因为素数在数学上有很多特殊的性质,使用素数可以使散列后的值分布更均匀。例如,M=10k,N为正整数,N%M后的值为N的后k位。
四、碰撞冲突
4.1 拉链法
基本思想:
将大小为M的数组中的每个元素指向一条链表,链表的每个结点存储了散列值为该元素的索引的键值对。则N个键最终保存在M条链表中,链的平均长度为:N/M。
拉链法实现源码:
public class SeparateChainingHashST<Key, Value> {
private static final int INIT_CAPACITY = 4;
private int n; // number of key-value pairs
private int m; // hash table size
private SequentialSearchST<Key, Value>[] st; // array of linked-list symbol tables
/**
* Initializes an empty symbol table.
*/
public SeparateChainingHashST() {
this(INIT_CAPACITY);
}
/**
* Initializes an empty symbol table with {@code m} chains.

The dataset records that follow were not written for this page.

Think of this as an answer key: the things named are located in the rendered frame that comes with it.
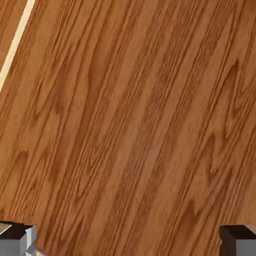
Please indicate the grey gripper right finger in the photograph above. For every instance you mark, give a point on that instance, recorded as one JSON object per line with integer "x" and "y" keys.
{"x": 243, "y": 245}

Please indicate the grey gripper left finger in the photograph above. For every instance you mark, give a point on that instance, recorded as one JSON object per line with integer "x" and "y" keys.
{"x": 14, "y": 243}

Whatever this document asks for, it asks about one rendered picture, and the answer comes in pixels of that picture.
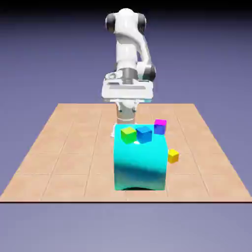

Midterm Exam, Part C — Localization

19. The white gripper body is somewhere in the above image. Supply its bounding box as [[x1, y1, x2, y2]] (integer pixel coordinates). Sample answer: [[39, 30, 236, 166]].
[[101, 79, 154, 103]]

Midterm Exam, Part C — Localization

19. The small green cube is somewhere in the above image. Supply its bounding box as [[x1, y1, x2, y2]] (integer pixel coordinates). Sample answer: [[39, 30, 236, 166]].
[[120, 126, 138, 145]]

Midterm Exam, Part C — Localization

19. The small blue cube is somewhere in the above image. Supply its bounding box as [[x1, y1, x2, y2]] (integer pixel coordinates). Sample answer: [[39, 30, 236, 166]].
[[135, 126, 154, 144]]

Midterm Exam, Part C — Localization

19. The small magenta cube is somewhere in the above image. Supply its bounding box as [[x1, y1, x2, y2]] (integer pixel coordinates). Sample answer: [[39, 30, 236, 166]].
[[154, 119, 167, 135]]

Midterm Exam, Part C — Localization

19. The small yellow cube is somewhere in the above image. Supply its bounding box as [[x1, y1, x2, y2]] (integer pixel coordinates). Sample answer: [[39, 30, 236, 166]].
[[167, 149, 180, 164]]

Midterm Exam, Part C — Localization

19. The large cyan box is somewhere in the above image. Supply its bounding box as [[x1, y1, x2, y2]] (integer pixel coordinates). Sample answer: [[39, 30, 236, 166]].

* @param m the initial number of chains
*/
public SeparateChainingHashST(int m) {
this.m = m;
st = (SequentialSearchST<Key, Value>[]) new SequentialSearchST[m];
for (int i = 0; i < m; i++)
st[i] = new SequentialSearchST<Key, Value>();
}
// resize the hash table to have the given number of chains,
// rehashing all of the keys
private void resize(int chains) {
SeparateChainingHashST<Key, Value> temp = new SeparateChainingHashST<Key, Value>(chains);
for (int i = 0; i < m; i++) {
for (Key key : st[i].keys()) {
temp.put(key, st[i].get(key));
}
}
this.m = temp.m;
this.n = temp.n;
this.st = temp.st;
}
// hash value between 0 and m-1
private int hash(Key key) {
return (key.hashCode() & 0x7fffffff) % m;
}
/**
* Returns the number of key-value pairs in this symbol table.
*
* @return the number of key-value pairs in this symbol table
*/
public int size() {
return n;
}
/**
* Returns true if this symbol table is empty.
*
* @return {@code true} if this symbol table is empty;
* {@code false} otherwise
*/
public boolean isEmpty() {
return size() == 0;
}
/**
* Returns true if this symbol table contains the specified key.
*
* @param key the key
* @return {@code true} if this symbol table contains {@code key};
* {@code false} otherwise
* @throws IllegalArgumentException if {@code key} is {@code null}
*/
public boolean contains(Key key) {
if (key == null) throw new IllegalArgumentException("argument to contains() is null");
return get(key) != null;
}
/**
* Returns the value associated with the specified key in this symbol table.
*
* @param key the key
* @return the value associated with {@code key} in the symbol table;
* {@code null} if no such value
* @throws IllegalArgumentException if {@code key} is {@code null}
*/
public Value get(Key key) {
if (key == null) throw new IllegalArgumentException("argument to get() is null");
int i = hash(key);
return st[i].get(key);
}
/**
* Inserts the specified key-value pair into the symbol table, overwriting the old
* value with the new value if the symbol table already contains the specified key.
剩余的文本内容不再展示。